Sen. Kyrsten Sinema, I-Ariz., has been hit with a complaint alleging that she illegally used a huge cache of campaign funds over the course of three years to fund lavish trips across the U.S. and to Europe.
The complaint, filed by PAC Change for Arizona 2024 on Thursday, says that Sinema "committed serious violations" of federal campaign finance laws by spending over $180,000 on luxury items like hotels, flights, meals at Michelin-starred restaurants and winery visits between 2019 and 2022. These trips include at least 17 marathons that appear to have been funded with campaign or public funds.
These trips, to cities where she ran marathons in the U.S. and to international locales like Paris, London and Barcelona — among other expenditures — "appear to serve no legitimate campaign purpose," according to the complaint. Rather, the PAC says that she has been funding her luxurious lifestyle through money from special interests, to the detriment of her own constituents.
The group is also known as Replace Sinema and was formed in 2021 to defeat Sinema in the 2024 election. It called for the Federal Election Commission (FEC) to launch a probe into Sinema to root out potential abuses.
"While Sinema is on international trips or running marathons or pursuing her high-end wine hobby — each of which has been subsidized by campaign donors — Arizona families are struggling with an increased cost of living and a housing crisis partially fueled by the very same private equity firms that donate to Senator Sinema's campaigns," Change for Arizona 2024 wrote in the complaint.
Sinema spokesperson Hannah Hurley called the complaint a "political attack" and claimed that Sinema is focused on issues like addressing the so-called "border crisis."
The filling comes after an article in the Daily Beast last week unveiled Sinema's seeming habit of spending thousands of dollars on trips to run in marathons, staying at luxury hotels and resorts — and then pairing those trips with fundraising events in attempts to make the spending a legitimate campaign expense.
In April 2022, for instance, Sinema collected $16,000 from Massachusetts-based donors — the same month that the campaign spent nearly $8,500 on expenses at a Ritz-Carlton hotel and Sinema posted a photo seemingly in the hotel celebrating her completion of the Boston Marathon, according to the Daily Beast.
Campaign finance experts told the publication that these expenses may technically be within the letter of the law, but are pushing the limits of what could be considered legal.
"Tacking some personal activities on to a fundraising trip is generally going to be fine," Brendan Fischer, deputy executive director of watchdog group Documented, said to the Daily Beast. "But this appears to be the inverse — tacking fundraisers on to personal trips to justify the use of campaign funds to cover the costs."

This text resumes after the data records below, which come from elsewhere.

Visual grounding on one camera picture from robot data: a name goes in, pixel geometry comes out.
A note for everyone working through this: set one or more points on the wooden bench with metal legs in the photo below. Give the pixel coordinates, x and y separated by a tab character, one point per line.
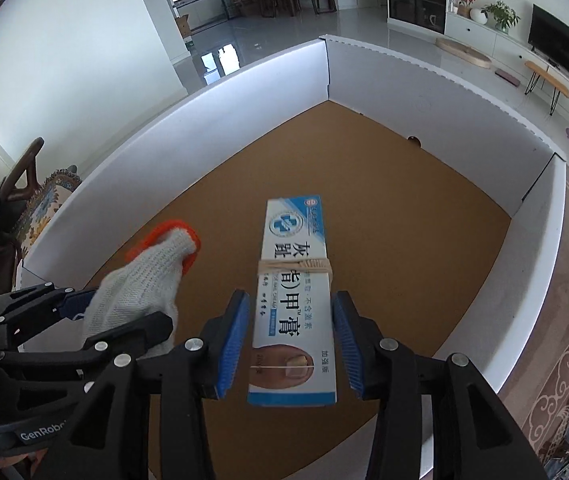
547	77

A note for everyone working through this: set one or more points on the white round vase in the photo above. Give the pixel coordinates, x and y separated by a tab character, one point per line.
478	14

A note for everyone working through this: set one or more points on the white television cabinet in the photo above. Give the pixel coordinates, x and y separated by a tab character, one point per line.
504	45

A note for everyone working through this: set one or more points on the dark wooden armchair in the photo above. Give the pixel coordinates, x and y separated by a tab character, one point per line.
24	170

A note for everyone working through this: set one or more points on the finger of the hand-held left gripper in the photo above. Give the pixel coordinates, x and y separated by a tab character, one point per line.
129	335
77	302

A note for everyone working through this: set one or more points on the dark flat floor scale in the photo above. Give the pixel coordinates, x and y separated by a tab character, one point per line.
508	76

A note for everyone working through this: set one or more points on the round wooden floor board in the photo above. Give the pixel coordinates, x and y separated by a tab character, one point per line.
464	51

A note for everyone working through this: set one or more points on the green potted plant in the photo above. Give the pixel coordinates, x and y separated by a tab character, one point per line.
502	14

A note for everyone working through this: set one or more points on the blue white ointment box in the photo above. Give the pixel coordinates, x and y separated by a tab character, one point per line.
292	285

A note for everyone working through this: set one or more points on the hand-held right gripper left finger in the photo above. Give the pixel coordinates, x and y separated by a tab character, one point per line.
234	345

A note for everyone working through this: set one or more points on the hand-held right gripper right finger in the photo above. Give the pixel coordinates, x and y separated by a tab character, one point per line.
347	345

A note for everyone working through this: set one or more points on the brown cardboard carton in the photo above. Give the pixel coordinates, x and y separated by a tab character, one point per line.
183	27

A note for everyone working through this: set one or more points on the black television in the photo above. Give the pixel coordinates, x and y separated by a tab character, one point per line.
564	45

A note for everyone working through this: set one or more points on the white knit work glove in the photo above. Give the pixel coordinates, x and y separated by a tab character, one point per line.
139	280

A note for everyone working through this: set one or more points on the white cardboard box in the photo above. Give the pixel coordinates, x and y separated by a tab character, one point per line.
414	210

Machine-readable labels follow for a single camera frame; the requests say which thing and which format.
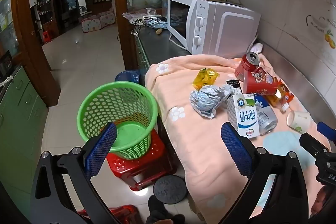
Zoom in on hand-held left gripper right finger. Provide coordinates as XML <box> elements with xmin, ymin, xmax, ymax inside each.
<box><xmin>221</xmin><ymin>122</ymin><xmax>309</xmax><ymax>224</ymax></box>

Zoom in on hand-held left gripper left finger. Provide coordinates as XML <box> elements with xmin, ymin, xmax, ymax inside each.
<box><xmin>30</xmin><ymin>122</ymin><xmax>117</xmax><ymax>224</ymax></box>

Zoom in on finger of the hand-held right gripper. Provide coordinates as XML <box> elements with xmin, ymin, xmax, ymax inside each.
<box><xmin>316</xmin><ymin>121</ymin><xmax>336</xmax><ymax>142</ymax></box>
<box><xmin>299</xmin><ymin>132</ymin><xmax>331</xmax><ymax>159</ymax></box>

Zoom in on white paper cup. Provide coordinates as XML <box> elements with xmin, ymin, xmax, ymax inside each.
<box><xmin>286</xmin><ymin>110</ymin><xmax>311</xmax><ymax>134</ymax></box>

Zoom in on white and green milk carton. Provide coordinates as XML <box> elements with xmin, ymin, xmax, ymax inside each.
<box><xmin>226</xmin><ymin>93</ymin><xmax>261</xmax><ymax>138</ymax></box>

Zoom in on green plastic basket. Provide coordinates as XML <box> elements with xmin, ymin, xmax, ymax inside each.
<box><xmin>77</xmin><ymin>81</ymin><xmax>159</xmax><ymax>160</ymax></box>

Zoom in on blue and silver can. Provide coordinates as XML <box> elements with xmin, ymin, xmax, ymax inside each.
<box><xmin>253</xmin><ymin>94</ymin><xmax>278</xmax><ymax>135</ymax></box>

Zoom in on silver foil bag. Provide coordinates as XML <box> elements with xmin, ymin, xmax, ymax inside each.
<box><xmin>190</xmin><ymin>84</ymin><xmax>234</xmax><ymax>119</ymax></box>

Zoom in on small black packet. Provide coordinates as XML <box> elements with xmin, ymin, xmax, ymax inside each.
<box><xmin>226</xmin><ymin>79</ymin><xmax>243</xmax><ymax>94</ymax></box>

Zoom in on red cartoon paper cup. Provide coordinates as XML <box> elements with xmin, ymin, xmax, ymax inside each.
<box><xmin>243</xmin><ymin>68</ymin><xmax>279</xmax><ymax>96</ymax></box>

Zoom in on yellow plastic wrapper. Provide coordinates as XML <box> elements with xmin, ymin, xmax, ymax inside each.
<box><xmin>193</xmin><ymin>68</ymin><xmax>219</xmax><ymax>90</ymax></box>

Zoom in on red soda can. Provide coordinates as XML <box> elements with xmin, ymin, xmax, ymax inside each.
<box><xmin>234</xmin><ymin>51</ymin><xmax>260</xmax><ymax>81</ymax></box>

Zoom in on person's right hand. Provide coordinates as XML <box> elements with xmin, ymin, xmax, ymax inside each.
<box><xmin>311</xmin><ymin>186</ymin><xmax>336</xmax><ymax>218</ymax></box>

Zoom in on peach flowered blanket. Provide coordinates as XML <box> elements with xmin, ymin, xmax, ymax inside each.
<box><xmin>145</xmin><ymin>55</ymin><xmax>331</xmax><ymax>224</ymax></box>

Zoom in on red plastic stool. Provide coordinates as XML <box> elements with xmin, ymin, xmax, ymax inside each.
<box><xmin>106</xmin><ymin>131</ymin><xmax>174</xmax><ymax>191</ymax></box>
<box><xmin>76</xmin><ymin>204</ymin><xmax>139</xmax><ymax>224</ymax></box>

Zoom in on blue bin with bag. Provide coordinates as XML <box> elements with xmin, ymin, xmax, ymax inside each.
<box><xmin>115</xmin><ymin>70</ymin><xmax>141</xmax><ymax>86</ymax></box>

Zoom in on green floor cabinet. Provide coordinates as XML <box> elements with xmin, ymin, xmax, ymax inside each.
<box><xmin>0</xmin><ymin>64</ymin><xmax>49</xmax><ymax>214</ymax></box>

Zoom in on green counter drawers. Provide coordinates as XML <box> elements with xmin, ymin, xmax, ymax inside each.
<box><xmin>135</xmin><ymin>35</ymin><xmax>151</xmax><ymax>75</ymax></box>

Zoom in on white cloth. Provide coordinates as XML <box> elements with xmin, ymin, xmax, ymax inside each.
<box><xmin>249</xmin><ymin>43</ymin><xmax>264</xmax><ymax>55</ymax></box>

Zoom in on white microwave oven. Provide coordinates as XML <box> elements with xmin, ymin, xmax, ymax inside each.
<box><xmin>167</xmin><ymin>0</ymin><xmax>261</xmax><ymax>59</ymax></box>

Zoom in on pink dotted storage box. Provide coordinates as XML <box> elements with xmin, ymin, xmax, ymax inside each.
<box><xmin>98</xmin><ymin>11</ymin><xmax>116</xmax><ymax>28</ymax></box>
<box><xmin>81</xmin><ymin>15</ymin><xmax>101</xmax><ymax>33</ymax></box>

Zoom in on black countertop device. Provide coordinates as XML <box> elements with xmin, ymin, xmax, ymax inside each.
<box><xmin>0</xmin><ymin>51</ymin><xmax>13</xmax><ymax>77</ymax></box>

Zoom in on clear plastic bag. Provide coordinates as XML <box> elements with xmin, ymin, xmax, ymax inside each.
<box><xmin>122</xmin><ymin>8</ymin><xmax>158</xmax><ymax>20</ymax></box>

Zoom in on dark flat board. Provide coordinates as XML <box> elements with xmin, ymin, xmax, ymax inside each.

The complaint alleges that, because Sinema appeared to have taken advantage of a seeming loophole in campaign finance laws, her activities warrant investigation. On the Boston trip, the group says that the senator "scheduled and took the trip primarily for the purpose of attending and participating in the Boston Marathon," and it is unlikely that the trip was primarily for fundraising "given the physical demands of running in a marathon." The complaint says that there are at least five other similar potential violations from the senator.
"To be clear: attaching incidental campaign meetings to a trip that was scheduled for the primary purpose of carrying out a personal hobby does not transform the entire trip into a legitimate campaign activity," the complaint says.
Meanwhile, the complaint details multiple trips to Europe that Sinema appeared to have taken for personal reasons. Since 2021, it says, she has spent more than $20,000 in campaign funds on trips abroad, including a shopping trip to Paris in which she stayed at a luxury hotel. "Travel to Paris, Barcelona, and London is not an integral part of running for reelection to the United States Senate," the complaint states.
It's unclear if the FEC will act on the complaint. The agency is currently in a partisan deadlock and is consistently ineffective, as former FEC commissioners have said.